Available data:
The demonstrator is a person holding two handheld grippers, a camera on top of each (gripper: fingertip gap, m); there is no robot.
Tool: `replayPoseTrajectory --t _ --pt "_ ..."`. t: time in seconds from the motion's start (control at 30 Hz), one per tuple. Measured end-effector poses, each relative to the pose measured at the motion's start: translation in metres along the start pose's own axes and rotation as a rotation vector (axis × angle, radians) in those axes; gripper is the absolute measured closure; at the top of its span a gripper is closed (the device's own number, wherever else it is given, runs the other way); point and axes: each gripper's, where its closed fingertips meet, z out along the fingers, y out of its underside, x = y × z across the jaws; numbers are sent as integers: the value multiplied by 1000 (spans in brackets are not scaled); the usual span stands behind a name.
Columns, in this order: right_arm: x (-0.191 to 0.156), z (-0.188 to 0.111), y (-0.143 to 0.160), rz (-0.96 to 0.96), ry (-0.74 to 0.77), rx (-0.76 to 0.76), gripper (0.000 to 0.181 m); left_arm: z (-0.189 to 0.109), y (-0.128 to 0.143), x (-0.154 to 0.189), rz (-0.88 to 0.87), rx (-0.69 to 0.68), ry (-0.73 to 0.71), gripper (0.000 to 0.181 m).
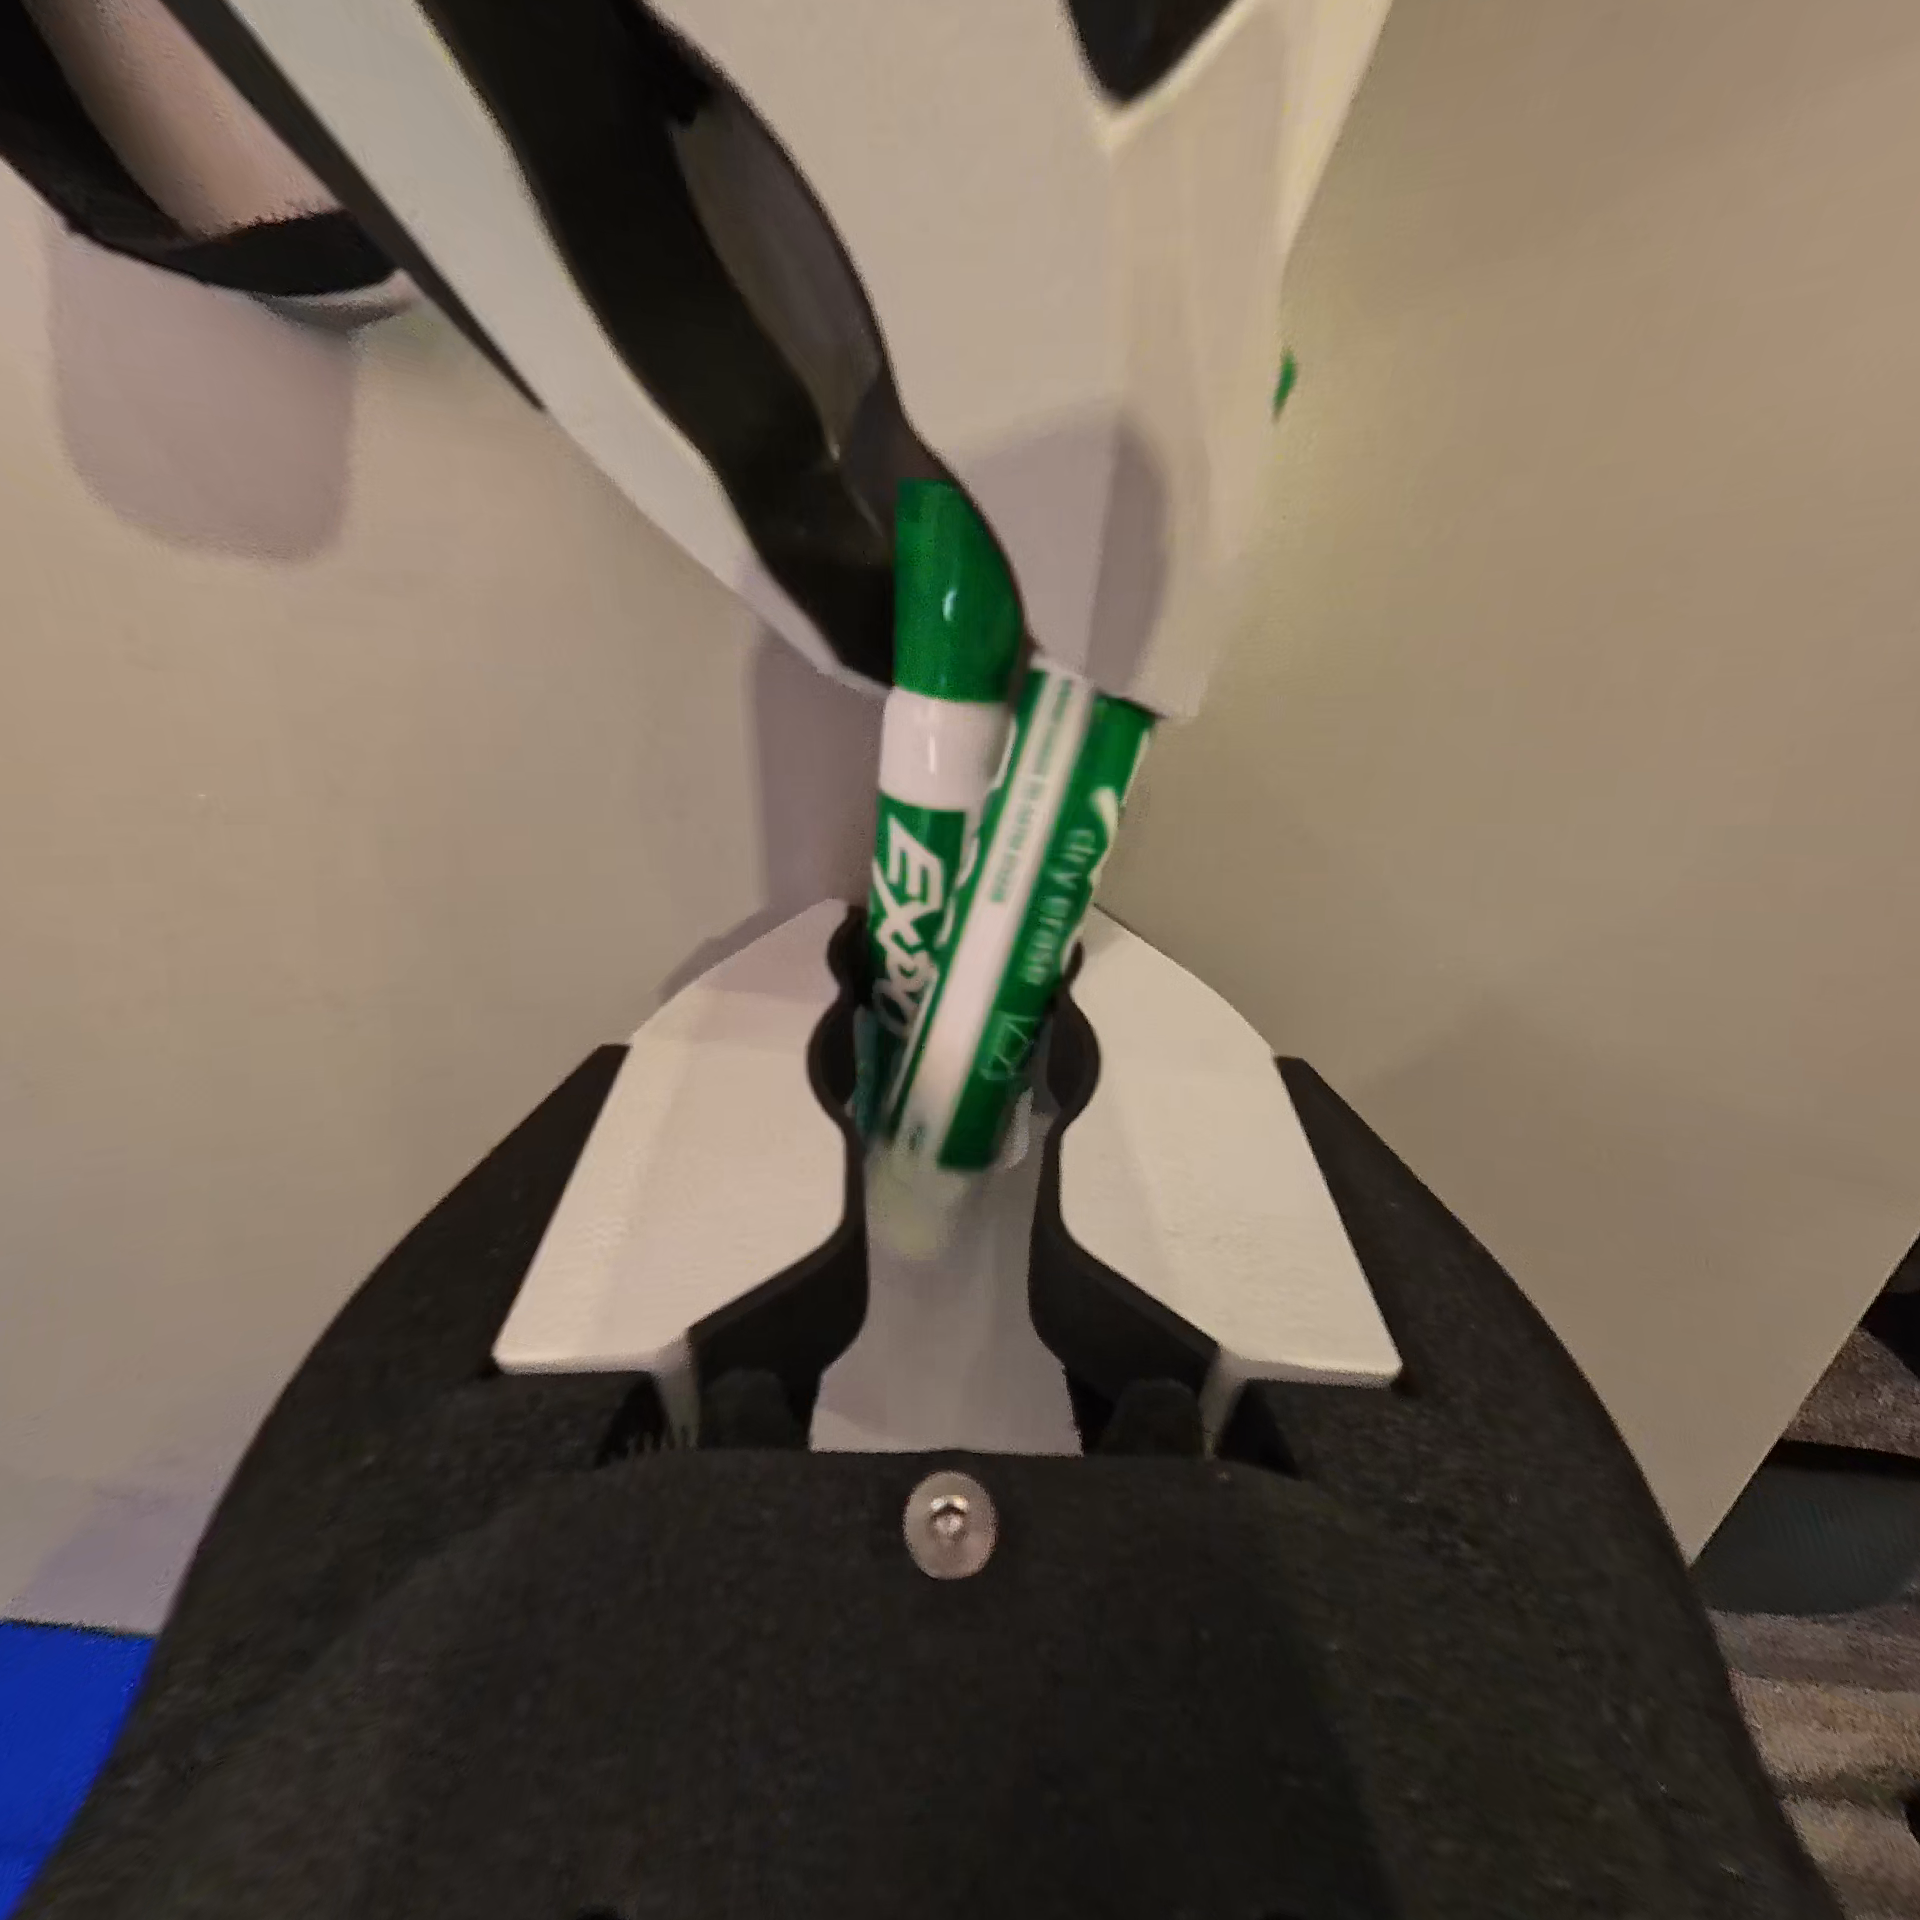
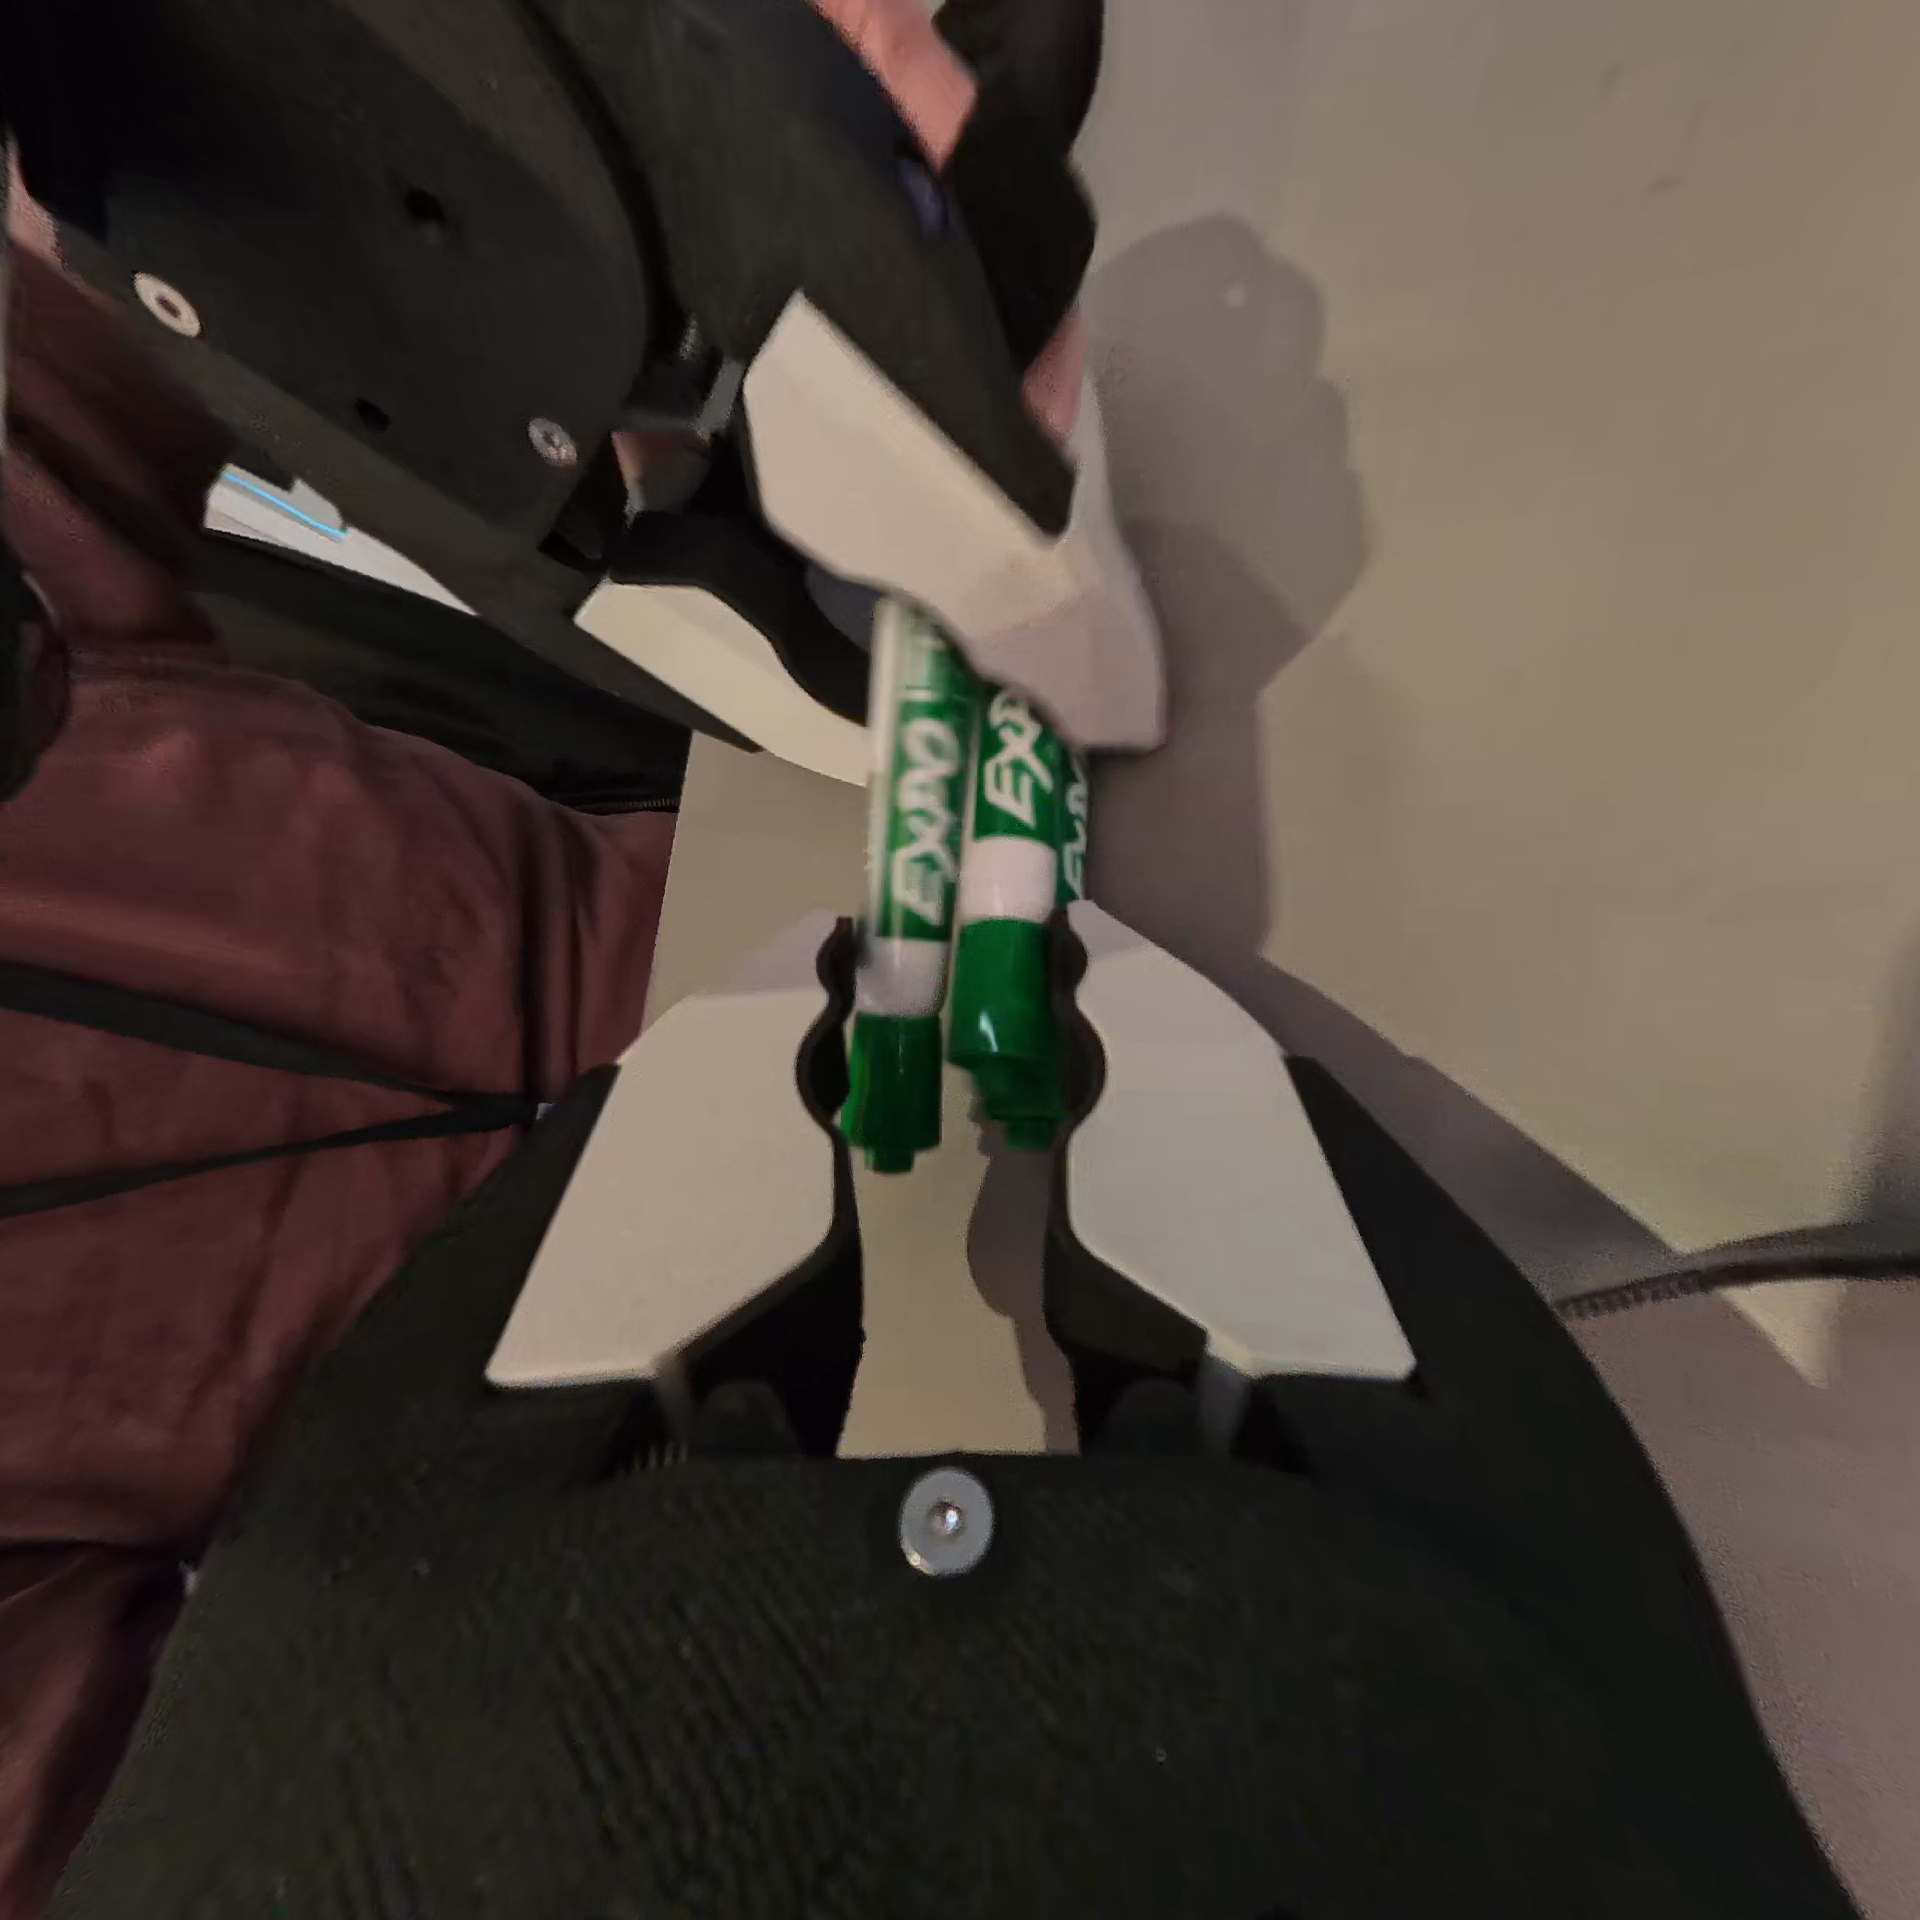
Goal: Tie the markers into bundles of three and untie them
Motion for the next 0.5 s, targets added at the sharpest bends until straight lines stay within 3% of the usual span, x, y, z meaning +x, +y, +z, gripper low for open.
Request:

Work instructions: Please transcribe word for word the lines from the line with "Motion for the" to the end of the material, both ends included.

Your response:
Motion for the next 0.5 s, targets added at the sharpest bends until straight lines stay within 3% of the usual span, x, y, z meaning +x, +y, +z, gripper low for open.
Request:

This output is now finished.